Finding Nina is a 2025 Nigerian drama film directed and written by Famous Odion Iraoya and produced by Dalaham Hirse and Joshua Enakarhire under Nemsia Studios in collaboration with Unfriendly Space Studios. The film premiered on Amazon Prime Video on 8 August 2025.

== Plot ==
Renowned photographer JB returns to Northern Nigeria in an effort to reshape prevailing narratives of conflict and poverty. In the vibrant landscapes of his childhood, he meets Nina, his mystery muse whose likeness triggers a journey through memory, love, and healing. As JB navigates dreamlike sequences infused with Hausa folklore, he confronts past traumas and unspoken emotions. Parallel to this quest, Riayah, JB's creative partner in Lagos, quietly harbours love for him.

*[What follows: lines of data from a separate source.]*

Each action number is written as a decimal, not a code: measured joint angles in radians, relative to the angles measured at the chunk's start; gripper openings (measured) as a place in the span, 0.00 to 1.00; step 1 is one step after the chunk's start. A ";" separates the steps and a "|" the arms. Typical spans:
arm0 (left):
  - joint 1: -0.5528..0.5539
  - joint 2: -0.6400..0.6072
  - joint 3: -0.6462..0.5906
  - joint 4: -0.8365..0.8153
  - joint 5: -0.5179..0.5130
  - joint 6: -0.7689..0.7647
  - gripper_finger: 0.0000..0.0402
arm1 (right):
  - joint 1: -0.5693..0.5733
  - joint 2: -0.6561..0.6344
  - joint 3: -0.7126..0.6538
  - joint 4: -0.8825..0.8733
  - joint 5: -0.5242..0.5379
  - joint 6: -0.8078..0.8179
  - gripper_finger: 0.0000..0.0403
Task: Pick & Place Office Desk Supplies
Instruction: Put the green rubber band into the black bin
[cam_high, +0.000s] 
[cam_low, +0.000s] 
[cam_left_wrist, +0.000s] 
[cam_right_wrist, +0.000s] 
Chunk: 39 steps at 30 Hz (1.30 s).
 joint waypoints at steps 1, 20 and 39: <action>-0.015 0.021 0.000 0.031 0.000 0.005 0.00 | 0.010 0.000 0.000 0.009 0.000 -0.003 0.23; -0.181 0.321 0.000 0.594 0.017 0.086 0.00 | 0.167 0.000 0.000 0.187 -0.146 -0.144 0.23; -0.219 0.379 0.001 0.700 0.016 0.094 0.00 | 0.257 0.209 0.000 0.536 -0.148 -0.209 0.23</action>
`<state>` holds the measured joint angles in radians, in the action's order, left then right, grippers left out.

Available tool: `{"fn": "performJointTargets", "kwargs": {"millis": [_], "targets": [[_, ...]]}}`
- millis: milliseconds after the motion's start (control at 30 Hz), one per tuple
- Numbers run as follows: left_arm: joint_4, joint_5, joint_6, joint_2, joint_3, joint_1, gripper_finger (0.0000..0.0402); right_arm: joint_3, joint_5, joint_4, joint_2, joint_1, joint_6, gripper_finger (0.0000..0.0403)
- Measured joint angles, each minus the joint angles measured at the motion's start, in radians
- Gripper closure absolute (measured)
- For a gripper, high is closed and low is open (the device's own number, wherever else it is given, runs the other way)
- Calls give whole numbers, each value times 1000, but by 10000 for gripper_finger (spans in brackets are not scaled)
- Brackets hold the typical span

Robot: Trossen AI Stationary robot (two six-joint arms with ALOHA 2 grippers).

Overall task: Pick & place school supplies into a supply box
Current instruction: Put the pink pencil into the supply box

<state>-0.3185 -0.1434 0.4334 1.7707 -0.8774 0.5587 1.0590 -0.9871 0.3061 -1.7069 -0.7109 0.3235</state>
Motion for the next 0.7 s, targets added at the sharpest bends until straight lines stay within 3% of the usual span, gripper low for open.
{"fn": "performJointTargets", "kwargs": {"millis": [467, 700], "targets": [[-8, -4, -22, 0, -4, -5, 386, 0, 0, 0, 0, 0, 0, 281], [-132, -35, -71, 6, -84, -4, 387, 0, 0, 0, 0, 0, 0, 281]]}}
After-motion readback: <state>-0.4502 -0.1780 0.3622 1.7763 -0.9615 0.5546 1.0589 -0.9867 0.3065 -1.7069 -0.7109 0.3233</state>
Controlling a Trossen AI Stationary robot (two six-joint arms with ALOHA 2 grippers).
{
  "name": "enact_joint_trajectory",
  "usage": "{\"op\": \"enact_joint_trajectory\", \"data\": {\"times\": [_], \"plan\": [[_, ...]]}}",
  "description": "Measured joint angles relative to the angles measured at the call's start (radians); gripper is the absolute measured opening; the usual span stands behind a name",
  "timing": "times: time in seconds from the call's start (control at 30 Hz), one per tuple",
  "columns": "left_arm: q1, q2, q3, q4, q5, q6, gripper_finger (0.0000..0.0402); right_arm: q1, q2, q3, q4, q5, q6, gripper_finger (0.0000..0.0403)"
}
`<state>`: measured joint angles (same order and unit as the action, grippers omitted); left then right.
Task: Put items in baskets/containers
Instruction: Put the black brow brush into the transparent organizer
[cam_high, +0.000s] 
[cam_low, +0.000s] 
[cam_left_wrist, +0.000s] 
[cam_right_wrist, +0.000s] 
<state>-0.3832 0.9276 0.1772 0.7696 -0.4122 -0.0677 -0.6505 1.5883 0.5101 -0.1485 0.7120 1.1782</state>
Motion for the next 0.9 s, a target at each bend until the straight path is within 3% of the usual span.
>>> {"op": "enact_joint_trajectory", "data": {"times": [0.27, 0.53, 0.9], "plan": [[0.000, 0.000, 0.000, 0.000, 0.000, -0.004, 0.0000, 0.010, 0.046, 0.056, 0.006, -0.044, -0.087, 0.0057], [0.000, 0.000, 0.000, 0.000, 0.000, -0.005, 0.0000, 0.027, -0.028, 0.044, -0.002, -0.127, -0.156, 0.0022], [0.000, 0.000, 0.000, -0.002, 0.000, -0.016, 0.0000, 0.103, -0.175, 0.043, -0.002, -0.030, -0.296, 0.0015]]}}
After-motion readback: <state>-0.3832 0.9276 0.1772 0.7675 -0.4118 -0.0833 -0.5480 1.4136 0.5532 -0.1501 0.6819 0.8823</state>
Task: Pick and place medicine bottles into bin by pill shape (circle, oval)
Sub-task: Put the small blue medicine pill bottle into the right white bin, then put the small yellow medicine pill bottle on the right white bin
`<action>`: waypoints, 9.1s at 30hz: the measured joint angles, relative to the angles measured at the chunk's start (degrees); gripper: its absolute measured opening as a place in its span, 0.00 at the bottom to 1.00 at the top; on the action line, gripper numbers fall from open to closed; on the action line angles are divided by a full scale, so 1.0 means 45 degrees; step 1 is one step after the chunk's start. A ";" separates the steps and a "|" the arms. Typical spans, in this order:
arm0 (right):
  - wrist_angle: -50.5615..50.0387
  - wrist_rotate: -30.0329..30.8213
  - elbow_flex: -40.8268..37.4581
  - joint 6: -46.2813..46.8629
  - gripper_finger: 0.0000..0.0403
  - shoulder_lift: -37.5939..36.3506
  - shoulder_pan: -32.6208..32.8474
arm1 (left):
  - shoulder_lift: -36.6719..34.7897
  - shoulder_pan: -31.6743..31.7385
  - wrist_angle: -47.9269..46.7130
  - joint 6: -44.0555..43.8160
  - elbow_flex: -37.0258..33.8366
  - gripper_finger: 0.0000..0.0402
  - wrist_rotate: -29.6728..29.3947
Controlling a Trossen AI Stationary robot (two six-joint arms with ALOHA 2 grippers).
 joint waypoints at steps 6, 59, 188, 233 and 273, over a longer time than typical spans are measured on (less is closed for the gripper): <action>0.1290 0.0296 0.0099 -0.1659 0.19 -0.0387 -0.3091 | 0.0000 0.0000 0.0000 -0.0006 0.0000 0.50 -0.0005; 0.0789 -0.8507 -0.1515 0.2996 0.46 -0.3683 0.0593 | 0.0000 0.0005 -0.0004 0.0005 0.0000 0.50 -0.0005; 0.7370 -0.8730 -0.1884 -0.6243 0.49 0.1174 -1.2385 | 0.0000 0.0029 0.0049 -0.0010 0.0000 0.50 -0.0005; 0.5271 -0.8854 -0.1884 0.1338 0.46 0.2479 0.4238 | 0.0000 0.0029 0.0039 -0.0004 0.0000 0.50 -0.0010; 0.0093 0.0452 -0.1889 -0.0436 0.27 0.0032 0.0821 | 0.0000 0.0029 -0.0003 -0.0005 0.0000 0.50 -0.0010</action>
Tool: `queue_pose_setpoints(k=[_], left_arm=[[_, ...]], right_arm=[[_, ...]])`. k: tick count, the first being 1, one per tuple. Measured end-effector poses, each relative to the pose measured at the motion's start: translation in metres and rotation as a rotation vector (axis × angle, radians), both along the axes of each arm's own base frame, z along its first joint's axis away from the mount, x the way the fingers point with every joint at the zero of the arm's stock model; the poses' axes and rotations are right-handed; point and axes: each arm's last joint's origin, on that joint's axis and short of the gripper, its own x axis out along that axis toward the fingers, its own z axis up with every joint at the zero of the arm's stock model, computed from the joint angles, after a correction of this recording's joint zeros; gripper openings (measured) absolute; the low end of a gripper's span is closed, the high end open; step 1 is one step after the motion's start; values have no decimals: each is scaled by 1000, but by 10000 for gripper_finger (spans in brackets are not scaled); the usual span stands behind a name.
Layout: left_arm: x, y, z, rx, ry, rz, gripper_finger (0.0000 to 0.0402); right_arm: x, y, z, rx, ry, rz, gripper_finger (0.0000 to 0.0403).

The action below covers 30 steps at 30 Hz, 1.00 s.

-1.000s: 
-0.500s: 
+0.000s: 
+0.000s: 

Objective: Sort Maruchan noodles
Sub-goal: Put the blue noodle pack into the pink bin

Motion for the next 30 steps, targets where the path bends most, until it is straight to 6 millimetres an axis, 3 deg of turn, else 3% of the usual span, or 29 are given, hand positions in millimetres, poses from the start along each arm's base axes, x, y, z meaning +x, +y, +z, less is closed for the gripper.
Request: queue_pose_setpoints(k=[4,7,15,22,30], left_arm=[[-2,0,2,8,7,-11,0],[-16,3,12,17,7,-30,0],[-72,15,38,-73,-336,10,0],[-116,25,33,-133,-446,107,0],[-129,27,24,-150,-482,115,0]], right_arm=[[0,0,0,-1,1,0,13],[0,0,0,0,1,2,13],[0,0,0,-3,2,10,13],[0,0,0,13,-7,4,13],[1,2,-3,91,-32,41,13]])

The story unfolds as a poetic tapestry of identity, belonging, and cultural rediscovery.

== Cast ==
- Ibrahim Jammal as JB (Jabir), the photographer
- Ijapari Ben-Hirki as Nina
- Tomi Ojo as Riayah
- Paul Sambo as Abdul

== Production ==
The film is a collaborative production between Nemsia Studios, a prominent Nigerian film company known for international projects, and Unfriendly Space Studios

=== Release and reception ===
The film premiered exclusively on Amazon Prime Video on 8 August 2025. It received responses for its cinematography and storytelling, grounded in culture. Reviewers highlighted its lyrical exploration of Northern Nigerian identity. The film ranked number 3 on Amazon Prime Video's Top 10 Movies chart in Nigeria in August 2025.